When the autumn westerlies began to blow, the Mayflower went on the tack. For weeks she pounded like a mill hammer against the wind. Those who had recovered from seasickness grew sick again, then sicker still as the westerlies gave way to storms that swirled from the southwest, driving the Mayflower off course and leaving her to hull through days and nights of miserable waterlogged beating.

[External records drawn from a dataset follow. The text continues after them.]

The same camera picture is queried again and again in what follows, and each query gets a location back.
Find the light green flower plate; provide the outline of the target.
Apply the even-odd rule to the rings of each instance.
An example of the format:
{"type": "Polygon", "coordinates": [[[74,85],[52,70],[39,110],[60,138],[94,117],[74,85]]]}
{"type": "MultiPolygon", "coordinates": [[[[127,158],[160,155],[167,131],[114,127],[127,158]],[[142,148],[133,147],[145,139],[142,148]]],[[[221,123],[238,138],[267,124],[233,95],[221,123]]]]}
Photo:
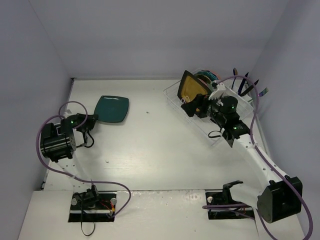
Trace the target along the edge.
{"type": "Polygon", "coordinates": [[[208,86],[212,86],[212,80],[208,76],[201,73],[196,73],[195,76],[205,82],[208,86]]]}

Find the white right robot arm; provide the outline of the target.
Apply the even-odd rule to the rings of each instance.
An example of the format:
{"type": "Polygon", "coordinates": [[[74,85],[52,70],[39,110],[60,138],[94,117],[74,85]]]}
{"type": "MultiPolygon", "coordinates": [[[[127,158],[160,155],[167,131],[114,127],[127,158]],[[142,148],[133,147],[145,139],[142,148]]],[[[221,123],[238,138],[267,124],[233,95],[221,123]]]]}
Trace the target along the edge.
{"type": "Polygon", "coordinates": [[[194,100],[182,104],[189,117],[209,117],[222,131],[229,146],[248,161],[258,176],[261,189],[251,188],[241,180],[222,187],[221,200],[227,206],[248,205],[257,209],[267,223],[273,223],[302,209],[303,184],[298,177],[290,177],[274,165],[269,156],[255,143],[252,130],[237,113],[238,100],[229,95],[209,98],[198,94],[194,100]]]}

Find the pink polka dot plate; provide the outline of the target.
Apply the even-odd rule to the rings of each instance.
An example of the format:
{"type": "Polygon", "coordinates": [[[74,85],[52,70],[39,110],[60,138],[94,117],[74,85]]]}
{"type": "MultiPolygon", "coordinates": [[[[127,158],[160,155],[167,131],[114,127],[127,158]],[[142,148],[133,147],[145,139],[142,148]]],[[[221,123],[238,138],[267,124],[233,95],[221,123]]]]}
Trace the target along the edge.
{"type": "Polygon", "coordinates": [[[213,75],[215,75],[218,80],[221,80],[221,79],[222,79],[221,76],[220,76],[217,72],[215,72],[215,71],[213,71],[213,70],[211,70],[210,72],[211,72],[213,75]]]}

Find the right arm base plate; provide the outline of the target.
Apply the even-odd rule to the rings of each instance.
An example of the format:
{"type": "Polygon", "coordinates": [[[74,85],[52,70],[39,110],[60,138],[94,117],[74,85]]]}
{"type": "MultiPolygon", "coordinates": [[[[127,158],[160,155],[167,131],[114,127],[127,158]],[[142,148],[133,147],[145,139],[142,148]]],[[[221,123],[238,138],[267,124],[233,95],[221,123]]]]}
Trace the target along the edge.
{"type": "Polygon", "coordinates": [[[205,207],[209,220],[255,220],[254,211],[242,202],[224,198],[222,191],[205,191],[205,207]]]}

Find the teal embossed plate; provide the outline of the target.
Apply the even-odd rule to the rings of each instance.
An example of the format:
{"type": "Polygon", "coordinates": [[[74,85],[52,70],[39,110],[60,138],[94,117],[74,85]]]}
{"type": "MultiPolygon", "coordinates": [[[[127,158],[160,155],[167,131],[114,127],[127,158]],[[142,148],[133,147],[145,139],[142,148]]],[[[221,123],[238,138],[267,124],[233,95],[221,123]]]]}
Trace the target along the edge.
{"type": "Polygon", "coordinates": [[[209,70],[202,70],[198,72],[200,75],[204,75],[210,79],[211,82],[218,81],[219,78],[216,74],[212,73],[209,70]]]}

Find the dark teal square plate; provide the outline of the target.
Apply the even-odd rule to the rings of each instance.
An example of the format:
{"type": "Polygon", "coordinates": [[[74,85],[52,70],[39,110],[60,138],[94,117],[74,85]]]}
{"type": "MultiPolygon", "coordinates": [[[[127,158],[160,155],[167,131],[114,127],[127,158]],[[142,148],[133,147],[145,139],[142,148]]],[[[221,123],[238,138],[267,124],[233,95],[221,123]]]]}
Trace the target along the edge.
{"type": "Polygon", "coordinates": [[[94,109],[97,120],[103,123],[121,123],[129,111],[129,99],[122,96],[102,95],[94,109]]]}

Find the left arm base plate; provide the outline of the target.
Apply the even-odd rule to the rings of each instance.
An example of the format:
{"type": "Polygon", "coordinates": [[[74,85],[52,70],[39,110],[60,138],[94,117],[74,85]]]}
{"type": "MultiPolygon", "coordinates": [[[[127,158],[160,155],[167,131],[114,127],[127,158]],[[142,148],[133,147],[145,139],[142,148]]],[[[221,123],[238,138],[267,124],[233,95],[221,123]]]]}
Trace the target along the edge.
{"type": "Polygon", "coordinates": [[[92,205],[83,205],[76,197],[71,198],[69,223],[108,223],[114,222],[117,206],[116,192],[99,192],[99,199],[92,205]]]}

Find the yellow square plate black rim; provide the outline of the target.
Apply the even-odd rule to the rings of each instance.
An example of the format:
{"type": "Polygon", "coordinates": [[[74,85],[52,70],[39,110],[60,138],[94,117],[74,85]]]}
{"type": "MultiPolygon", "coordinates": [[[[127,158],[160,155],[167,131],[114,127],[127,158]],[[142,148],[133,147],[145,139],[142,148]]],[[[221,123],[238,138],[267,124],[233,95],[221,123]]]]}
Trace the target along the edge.
{"type": "Polygon", "coordinates": [[[191,72],[185,70],[177,91],[177,97],[184,103],[191,102],[197,94],[208,95],[212,90],[205,82],[197,78],[191,72]]]}

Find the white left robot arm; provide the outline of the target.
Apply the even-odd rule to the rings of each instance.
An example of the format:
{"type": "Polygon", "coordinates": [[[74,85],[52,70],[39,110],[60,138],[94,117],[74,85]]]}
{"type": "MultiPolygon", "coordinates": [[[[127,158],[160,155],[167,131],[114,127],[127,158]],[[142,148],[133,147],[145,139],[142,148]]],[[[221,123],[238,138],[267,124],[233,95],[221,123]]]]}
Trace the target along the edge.
{"type": "Polygon", "coordinates": [[[90,148],[88,138],[93,138],[93,130],[98,116],[86,116],[81,113],[62,119],[60,123],[47,123],[40,134],[40,150],[43,157],[59,165],[61,172],[66,174],[73,186],[73,206],[96,209],[100,204],[97,187],[89,181],[82,182],[88,176],[75,154],[76,149],[90,148]]]}

Half-seas over, they were struck by a storm that dwarfed all the rest. Mountains of green water rose with the wind, over the decks, over the spars, over the masts themselves, then rolled over the ship again and again until her seams opened and her main beam buckled with a terrifying crack. Good English oak split amidships and splintered to starboard and port. With every wave, water poured through the boards above the beam, and the sailors feared for the ship. But the Saints brought from their luggage a great iron screw jack and shored the beam. Then they implored Master Jones to press on, for God was with them.
And perhaps he was, but all the same, it grew more miserable each day. Every league closer to the New World was another hour closer to winter. The feeble cookstoves in the fo’c’sle and on deck did nothing to keep them warm, nor did the damp woolens they had been wearing for over a month, nor the bedding that never dried out. But now the closeness of their bodies between decks begat a fetid warmth that kept them from withering awhile longer.
It was good that they had not withered yet, thought Jones, for the worst still lay ahead.
He wiped the quill and blotted the page. He had written enough. His attention was turning, as it did each dawn, to the dark western horizon. He pulled on his sea cape, took his glass, and went out onto the half deck.
“Anovver cold mornin’ in the valley of the shadow of death, sir,” said Mr.